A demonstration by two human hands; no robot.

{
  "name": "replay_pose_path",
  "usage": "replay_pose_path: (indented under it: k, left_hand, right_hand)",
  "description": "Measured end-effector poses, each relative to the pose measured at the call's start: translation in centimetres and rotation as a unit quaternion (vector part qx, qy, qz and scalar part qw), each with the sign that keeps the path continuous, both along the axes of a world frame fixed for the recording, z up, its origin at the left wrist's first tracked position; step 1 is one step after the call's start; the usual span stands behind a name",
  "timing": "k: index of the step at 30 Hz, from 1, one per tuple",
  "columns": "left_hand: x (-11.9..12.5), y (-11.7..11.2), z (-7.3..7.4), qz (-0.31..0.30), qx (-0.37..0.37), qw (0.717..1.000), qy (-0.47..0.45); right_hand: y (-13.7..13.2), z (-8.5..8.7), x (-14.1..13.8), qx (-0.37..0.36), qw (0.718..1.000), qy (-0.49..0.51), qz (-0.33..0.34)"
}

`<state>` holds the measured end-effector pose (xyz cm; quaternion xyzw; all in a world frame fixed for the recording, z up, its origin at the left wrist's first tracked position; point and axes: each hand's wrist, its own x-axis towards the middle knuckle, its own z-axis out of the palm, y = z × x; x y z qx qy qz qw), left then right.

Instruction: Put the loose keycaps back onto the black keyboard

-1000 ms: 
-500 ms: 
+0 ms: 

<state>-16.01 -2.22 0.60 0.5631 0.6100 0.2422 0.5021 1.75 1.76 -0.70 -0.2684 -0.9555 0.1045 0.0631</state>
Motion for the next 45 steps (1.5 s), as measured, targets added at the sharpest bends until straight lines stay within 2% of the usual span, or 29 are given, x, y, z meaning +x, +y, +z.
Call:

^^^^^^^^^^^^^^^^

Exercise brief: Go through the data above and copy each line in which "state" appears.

Task answer:
`<state>` holds the measured end-effector pose (xyz cm; quaternion xyzw; all in a world frame fixed for the recording, z up, its origin at the left wrist's first tracked position; point and axes: each hand's wrist, its own x-axis towards the middle knuckle, its own z-axis out of the palm, y = z × x; x y z qx qy qz qw), left then right.
<state>-16.01 -2.22 0.60 0.5631 0.6100 0.2422 0.5021 1.75 1.76 -0.70 -0.2684 -0.9555 0.1045 0.0631</state>

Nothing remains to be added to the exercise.